The movement is excellent. Obviously, I didn't tear anything down, but I did study it very closely. No Venus 175, as installed in, say, a vintage Breitling Navitimer, looks as good as this one, even if the imitation Geneva stripes were fly-cut rather than the result of polishing. At 30x, the grooves that give the stripes their look were even and large, versus the more random and far finer grooves that result from using tripoli on those tiny little buffs. But to the naked eye, they give the right effect. The chamfering on the bridges is done pretty well considering the price point.
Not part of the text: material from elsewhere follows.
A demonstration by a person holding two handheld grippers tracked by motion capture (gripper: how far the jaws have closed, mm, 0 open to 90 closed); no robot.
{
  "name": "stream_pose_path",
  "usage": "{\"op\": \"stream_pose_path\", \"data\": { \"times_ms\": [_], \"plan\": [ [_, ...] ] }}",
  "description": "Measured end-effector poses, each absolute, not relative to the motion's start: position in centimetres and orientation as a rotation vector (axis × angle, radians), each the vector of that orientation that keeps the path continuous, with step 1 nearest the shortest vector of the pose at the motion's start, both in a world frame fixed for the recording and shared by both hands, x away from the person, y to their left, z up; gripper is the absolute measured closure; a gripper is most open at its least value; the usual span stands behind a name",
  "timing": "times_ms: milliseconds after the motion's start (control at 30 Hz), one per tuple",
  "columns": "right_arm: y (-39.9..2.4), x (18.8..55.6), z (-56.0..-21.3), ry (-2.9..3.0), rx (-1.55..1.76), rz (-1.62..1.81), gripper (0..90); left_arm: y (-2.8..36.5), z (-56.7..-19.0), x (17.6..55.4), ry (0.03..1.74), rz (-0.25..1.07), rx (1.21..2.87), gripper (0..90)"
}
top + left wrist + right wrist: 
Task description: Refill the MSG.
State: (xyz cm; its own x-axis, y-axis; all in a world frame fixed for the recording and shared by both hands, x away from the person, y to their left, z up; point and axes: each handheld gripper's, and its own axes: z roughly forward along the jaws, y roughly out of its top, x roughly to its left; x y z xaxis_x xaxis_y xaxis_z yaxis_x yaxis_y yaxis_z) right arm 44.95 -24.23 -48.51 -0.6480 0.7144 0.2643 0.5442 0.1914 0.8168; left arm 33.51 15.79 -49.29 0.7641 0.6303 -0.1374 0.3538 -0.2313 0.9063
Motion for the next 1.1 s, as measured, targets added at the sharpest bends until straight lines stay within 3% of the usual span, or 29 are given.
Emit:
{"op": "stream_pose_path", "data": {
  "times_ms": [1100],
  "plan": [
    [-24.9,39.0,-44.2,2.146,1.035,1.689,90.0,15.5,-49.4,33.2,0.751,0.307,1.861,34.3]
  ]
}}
The color of the blued screws suffers the same defect as the hands, but at this price it could not possibly bother me. But plain polished steel might have looked as good or better. The Seagull movement's chronograph control levers were highly polished--unlike those same levers on any Venus-made caliber 175, and unlike the control levers on my EBEL cal. 137. That really made the surface features of the movement sparkle, and it has great "curb appeal" through the display back. Look deeper, though, and the base plate and other inner workings are not pearled or decorated as they are on that EBEL movement and on the better Swiss watches (especially those wtih display backs). One has to look past a lot of sparkle to see that, though. Seagull just chose to polish and decorate different bits.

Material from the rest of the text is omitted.